GOP looks to its right in recent primaries

 

DAYTONA BEACH SHORES -- The results of Tuesday’s primaries can be simply described: Santorum won – Gingrich lost – Romney forges ahead.

Santorum won the struggle for media momentum by winning both the Alabama and Mississippi primaries. Gingrich won neither of the two southern primaries, destroying his hopes of competing as a solid regional candidate.

Romney won in Hawaii and American Samoa and did well enough in Alabama and Mississippi to win more delegates on the day than Santorum. As a result, Romney maintains his lead which totals more delegates than his three rivals put together.

So, where does this leave the Republican Party? The war for the nomination continues. The probability is still that Romney will win enough delegate votes in the remaining primaries, plus the uncommitted super delegates attached to every state, who are actually Party establishment figures who by and large favor Romney, so that he will garner 1,144 delegates before the convention. If so Romney will march into Tampa nomination in hand.

Santorum has a very very slim mathematical chance of winning himself, but I judge it highly unlikely. However, he has a better chance of preventing Romney from getting to the magic number of 1144 and thus forcing a brokered convention.
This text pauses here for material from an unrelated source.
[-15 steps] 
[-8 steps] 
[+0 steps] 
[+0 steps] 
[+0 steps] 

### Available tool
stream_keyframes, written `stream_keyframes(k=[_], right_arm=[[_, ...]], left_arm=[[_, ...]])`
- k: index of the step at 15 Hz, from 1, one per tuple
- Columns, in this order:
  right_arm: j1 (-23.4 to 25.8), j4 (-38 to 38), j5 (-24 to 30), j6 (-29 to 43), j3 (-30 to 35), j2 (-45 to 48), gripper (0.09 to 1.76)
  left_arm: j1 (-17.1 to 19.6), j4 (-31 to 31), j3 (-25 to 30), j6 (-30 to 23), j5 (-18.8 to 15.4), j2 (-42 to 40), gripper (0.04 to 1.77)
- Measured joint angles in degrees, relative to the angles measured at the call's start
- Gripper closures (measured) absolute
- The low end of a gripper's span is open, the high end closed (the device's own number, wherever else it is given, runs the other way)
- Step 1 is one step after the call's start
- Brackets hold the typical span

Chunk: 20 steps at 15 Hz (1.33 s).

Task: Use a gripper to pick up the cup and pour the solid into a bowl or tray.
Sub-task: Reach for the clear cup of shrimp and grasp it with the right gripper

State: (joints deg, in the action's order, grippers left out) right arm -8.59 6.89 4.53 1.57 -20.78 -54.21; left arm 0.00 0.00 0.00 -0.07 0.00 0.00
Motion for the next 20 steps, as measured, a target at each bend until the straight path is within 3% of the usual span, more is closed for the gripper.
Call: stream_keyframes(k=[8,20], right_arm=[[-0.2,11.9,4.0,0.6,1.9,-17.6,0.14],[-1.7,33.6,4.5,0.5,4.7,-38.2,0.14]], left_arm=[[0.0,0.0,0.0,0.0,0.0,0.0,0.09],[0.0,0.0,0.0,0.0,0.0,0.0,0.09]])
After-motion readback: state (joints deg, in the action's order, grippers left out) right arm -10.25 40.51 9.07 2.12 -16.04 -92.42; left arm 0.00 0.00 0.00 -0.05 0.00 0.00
Although Santorum can be expected to do well in Louisiana next week, is high in the polls in Illinois and will probably win big in Texas, the great bulk of the remaining states are far less conservative and their voters favor Romney at this time.

The best chance for Santorum would be to convince Gingrich to get out of the race and transfer as many of his delegates as he can to Santorum. (There is no certainty that delegates pledged to Gingrich as a result of primaries or caucuses will support the candidate he recommends if Gingrich pulls out.) At this point Gingrich appears to be succumbing to a combination of ego and dislike for Romney as he insists that he will not quit.

There has been talk of Santorum offering Gingrich the vice-presidential slot on the ticket in return for his withdrawal and endorsement. Both sides have denied this but denials at this stage of a political campaign mean nothing.

That said, Romney would be a fool to offer the number two position to a candidate almost as conservative as he is when his primary task if nominated will be to attract independent and moderate votes in the general election.

For Santorum the great advantage of a Gingrich withdrawal would not be the delegates he would gain, though that is important in what is basically a numbers game. The gain for Santorum would be reducing the coming contests to essentially a two-man race. Note that the combined total of the votes won by the conservative candidates in almost every primary and caucus has been greater than Romney’s total.

Had Santorum been Romney’s only rival, he would probably be leading the race at this point.

If Santorum can arrange to become Romney’s only opponent for the remainder of the races, the majority of which become winner-take-all contests after April first, he would stand a far better chance of denying Romney the 1,144 delegates he needs to win the nomination and force the issue into the convention.

As I pointed out in my last Guidepost, a brokered convention would force the GOP to devote the bulk of their time and energy from the end of June until the convention decision to maneuvering and deal-making. What they need to be doing instead is attacking Obama’s failed policies and contrasting their own remedies for the country’s ills with the Democrats’ catastrophes.

The last time there was a brokered GOP presidential convention, Thomas Dewey was nominated and he lost to Harry Truman. And even if a brokered convention proceeds smoothly to a consensus nominee, there will remain only a few days in August and the months of September and October to campaign against the Obama machine. This is not enough time to overpower an incumbent president with a solid base of ideological and bought support, especially as he has shown himself prepared to lie, distort statistics, claim credit for measures he did not take, enforce the law to his advantage and make decisions harmful to the country if he believes they will increase his chances of holding on to power.

Along with Alabama and Mississippi, Romney has lost in the conservative states of South Carolina, Oklahoma, Tennessee, Kansas and Georgia and he will probably lose in Louisiana and Texas. At this point Republican conservatives are taking a fresh look at Santorum and considering whether or not Romney really is inevitable.

Should renewed conservative hopes be dashed by a Romney nomination, there is a real risk that many of them will be so severely disappointed that they will stay home on election day. This would be a colossal error – almost a betrayal – as it would give the election to Barack Obama.

I cannot repeat too often that President Obama will be very hard to beat. There are not enough conservatives in the United States to do it.

I cannot repeat too often that President Obama will be very hard to beat. There are not enough conservatives in the United States to do it.

It will be the centrists – the moderates – who decide this election and the Republican candidate must be able to appeal to them. Romney can do this. Because of his unswerving stances on social issues I do not believe that Santorum can. And I am convinced that Gingrich cannot.

All Republicans of whatever persuasion want the reforms needed to ensure the salvation of our country. But we cannot hope for those unless we have a Republican in the White House and Republican control of the House and Senate. Before we can make things right we first have to win.

Romney may well win the nomination. I think it likely. If he does, for the country’s sake, for your own sake, remember that any Republican is better than any Democrat.

If we don’t save the country in November, we may never get another chance.